- [THE PROBLEM]: Where the line with "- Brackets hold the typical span" appears below, start writing out lines exactly, and finish with the line with "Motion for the", which is included; write out nothing else.

- [DATA EXTRACT]:

——

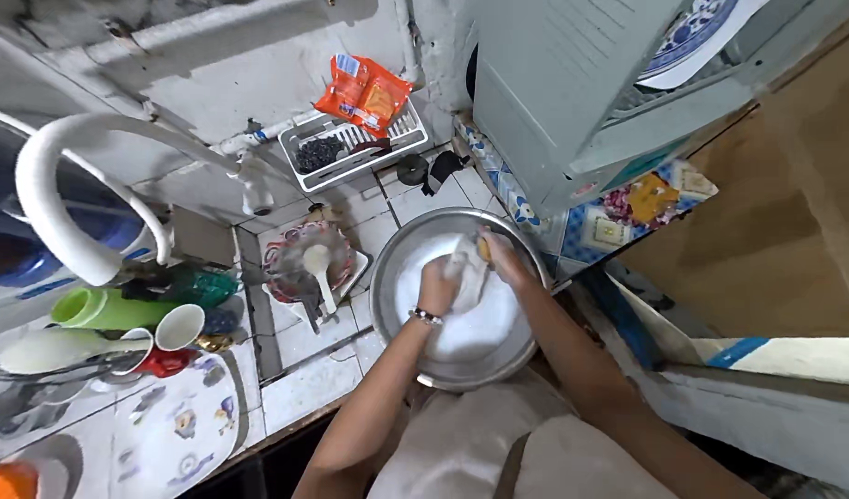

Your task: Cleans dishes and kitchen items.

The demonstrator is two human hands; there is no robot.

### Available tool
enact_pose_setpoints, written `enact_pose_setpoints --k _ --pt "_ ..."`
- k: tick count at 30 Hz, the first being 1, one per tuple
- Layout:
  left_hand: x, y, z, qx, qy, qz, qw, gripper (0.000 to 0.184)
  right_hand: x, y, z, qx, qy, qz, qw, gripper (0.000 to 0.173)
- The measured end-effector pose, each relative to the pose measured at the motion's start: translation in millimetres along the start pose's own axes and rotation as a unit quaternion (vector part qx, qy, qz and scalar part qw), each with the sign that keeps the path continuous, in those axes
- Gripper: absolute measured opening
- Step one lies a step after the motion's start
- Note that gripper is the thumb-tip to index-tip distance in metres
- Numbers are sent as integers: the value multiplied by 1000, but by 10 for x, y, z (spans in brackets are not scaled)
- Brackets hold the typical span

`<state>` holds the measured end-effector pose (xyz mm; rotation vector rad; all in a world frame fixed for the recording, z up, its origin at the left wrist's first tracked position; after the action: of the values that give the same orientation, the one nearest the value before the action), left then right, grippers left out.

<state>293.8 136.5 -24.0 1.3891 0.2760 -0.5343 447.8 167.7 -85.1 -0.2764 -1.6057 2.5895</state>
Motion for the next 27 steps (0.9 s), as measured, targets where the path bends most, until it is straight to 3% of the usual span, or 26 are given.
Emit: enact_pose_setpoints --k 4,6,9,12,15,18,20,21,22,24,25,26,27 --pt "-267 -191 111 -98 145 116 978 25 333 -475 221 -195 -70 161 965 39" --pt "-377 -203 192 -120 201 167 958 22 527 -738 492 -272 -111 248 923 44" --pt "-436 -306 271 -155 229 289 916 25 781 -896 982 -446 -99 313 833 44" --pt "-406 -422 256 -147 226 464 844 35 837 -770 1306 -590 -75 297 747 37" --pt "-387 -379 339 -143 189 542 806 39 546 -581 1494 -707 -55 219 671 31" --pt "-445 -338 385 -105 163 594 781 40 171 -376 1494 -756 -63 111 642 30" --pt "-489 -261 437 -79 150 619 767 41 -6 -306 1339 -738 -29 71 670 22" --pt "-502 -240 481 -75 151 618 768 40 -68 -323 1226 -701 -24 51 711 23" --pt "-512 -232 533 -80 155 605 777 36 -99 -372 1118 -657 -24 39 752 36" --pt "-538 -208 639 -90 159 532 827 24 -67 -551 966 -573 -50 49 817 75" --pt "-559 -165 678 -92 159 476 860 29 -15 -653 905 -527 -75 70 843 87" --pt "-577 -112 704 -97 158 416 890 38 57 -741 842 -470 -110 107 869 86" --pt "-583 -55 720 -101 154 357 916 49 138 -819 789 -400 -157 144 891 70"
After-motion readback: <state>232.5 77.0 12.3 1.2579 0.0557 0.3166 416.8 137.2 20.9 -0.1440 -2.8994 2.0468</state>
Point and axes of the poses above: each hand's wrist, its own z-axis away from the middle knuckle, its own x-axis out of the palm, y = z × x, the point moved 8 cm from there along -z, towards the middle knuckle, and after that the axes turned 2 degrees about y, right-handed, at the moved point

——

- [COMPLETED TASK]:
- Brackets hold the typical span

`<state>` holds the measured end-effector pose (xyz mm; rotation vector rad; all in a world frame fixed for the recording, z up, its origin at the left wrist's first tracked position; after the action: of the values that give the same orientation, the one nearest the value before the action), left then right, grippers left out.

<state>293.8 136.5 -24.0 1.3891 0.2760 -0.5343 447.8 167.7 -85.1 -0.2764 -1.6057 2.5895</state>
Motion for the next 27 steps (0.9 s), as measured, targets where the path bends most, until it is straight to 3% of the usual span, or 26 are given.

The answer contains nothing further.